Ende des 18. Jahrhunderts attackierten französische Revolutionstruppen die Stadt und nutzten den Dom als Pferdestall und Speicher. Mit der Säkularisation löste sich das bis dahin eigenständige Wormser Bistum auf. Der Kreuzgang und seine Nebengebäude wurden abgerissen. Die schönsten der gotischen Kreuzgang-Reliefs finden sich heute im nördlichen Seitenschiff  – unter anderem ein feingliedriger Stammbaum Christi (1488), in den sich Johann von Dalberg als Stifter hat mit einbauen lassen. Aufmerksamkeit haben auch die Darstellungen von Christi Geburt (1515) und seiner Grablegung (um 1488) verdient, allesamt eindrucksvolle Bildhauerarbeiten. 

Von den mittelalterlichen Glasfenstern ist keines mehr erhalten. Sie wurden meist durch moderne Bilder ersetzt. Als Beispiel menschlicher Sündhaftigkeit hat so auch der „Turmbau zu Bablis“ in einem der Fenster Platz gefunden, ein Bild, das auf das nahe gelegene, inzwischen aber still gelegte Kernkraftwerk Biblis verweist. 

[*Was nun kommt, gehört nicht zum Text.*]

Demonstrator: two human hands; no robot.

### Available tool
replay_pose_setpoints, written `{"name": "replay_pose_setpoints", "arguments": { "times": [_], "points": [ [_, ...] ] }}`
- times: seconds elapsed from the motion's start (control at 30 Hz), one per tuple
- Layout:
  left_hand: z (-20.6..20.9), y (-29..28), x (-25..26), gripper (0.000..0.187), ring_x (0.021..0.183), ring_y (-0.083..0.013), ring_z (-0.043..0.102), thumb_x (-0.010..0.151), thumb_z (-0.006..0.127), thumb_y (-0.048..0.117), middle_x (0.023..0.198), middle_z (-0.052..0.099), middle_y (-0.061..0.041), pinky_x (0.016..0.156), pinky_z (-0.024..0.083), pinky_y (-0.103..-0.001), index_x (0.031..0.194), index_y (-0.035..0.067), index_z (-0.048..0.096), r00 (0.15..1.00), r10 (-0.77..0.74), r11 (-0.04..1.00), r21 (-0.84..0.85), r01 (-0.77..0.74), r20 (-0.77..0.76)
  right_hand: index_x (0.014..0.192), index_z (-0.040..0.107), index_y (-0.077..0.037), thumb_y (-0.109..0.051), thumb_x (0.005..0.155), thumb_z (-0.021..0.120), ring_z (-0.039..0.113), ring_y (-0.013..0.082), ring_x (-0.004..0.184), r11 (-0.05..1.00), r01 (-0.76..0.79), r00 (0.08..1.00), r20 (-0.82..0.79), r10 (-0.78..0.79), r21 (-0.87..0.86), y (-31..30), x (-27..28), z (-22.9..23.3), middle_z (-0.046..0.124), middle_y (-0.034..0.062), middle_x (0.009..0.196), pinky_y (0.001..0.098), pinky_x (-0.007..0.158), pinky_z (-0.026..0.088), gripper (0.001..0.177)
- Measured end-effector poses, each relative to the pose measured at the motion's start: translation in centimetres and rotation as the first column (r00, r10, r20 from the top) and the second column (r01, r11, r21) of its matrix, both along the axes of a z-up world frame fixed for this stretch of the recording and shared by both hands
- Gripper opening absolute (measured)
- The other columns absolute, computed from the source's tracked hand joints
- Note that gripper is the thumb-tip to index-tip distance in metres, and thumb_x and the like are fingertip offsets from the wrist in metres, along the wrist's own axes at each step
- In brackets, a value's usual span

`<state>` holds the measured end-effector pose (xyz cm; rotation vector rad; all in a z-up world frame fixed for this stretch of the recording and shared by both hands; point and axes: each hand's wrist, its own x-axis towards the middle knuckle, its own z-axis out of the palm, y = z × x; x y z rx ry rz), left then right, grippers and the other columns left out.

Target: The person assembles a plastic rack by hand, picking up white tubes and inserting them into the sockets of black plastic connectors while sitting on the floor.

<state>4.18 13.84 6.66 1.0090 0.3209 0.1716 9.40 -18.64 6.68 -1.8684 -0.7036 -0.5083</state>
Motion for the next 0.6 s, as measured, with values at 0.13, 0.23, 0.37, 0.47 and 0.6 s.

Nach gründlichen Renovierungen in den letzten Jahrzehnten ist der Wormser Dom noch immer das Wahrzeichen der Stadt. In seinem Schatten finden heute auch Jahr für Jahr die populären Nibelungen-Festspiele statt, inzwischen das kulturelle Aushängeschild der Stadt. 2018 werden sie mit dem Domjubiläum konkurrieren, zu dem die Deutsche Post eine eigene Sondermarke auflegt. „Aufgeschlossen“ ist das Motto des Festjahres, das auf den Petrusschlüssel im Domwappen Bezug nimmt. „Wir wollen uns im Jubiläumsjahr als aufgeschlossene, lebendige und zukunftsorientierte Kirche präsentieren“, heißt es bei den Verantwortlichen, „denn wir feiern nicht tausend Jahre alte Steine, sondern der Dom ist für uns Bild für eine quicklebendige Kirche und Ort, wo Gott auch heute und in Zukunft den Menschen begegnen will.“  Günter Schenk

Informationen

Zum Auftakt des Jubiläumsjahrs überträgt das ZDF am 28. Januar um 9.30 Uhr einen Gottesdienst aus dem Dom. Vom 4. bis 10. Juni ist eine Festwoche mit feierlichem Pontifikalamt und Konzerten geplant.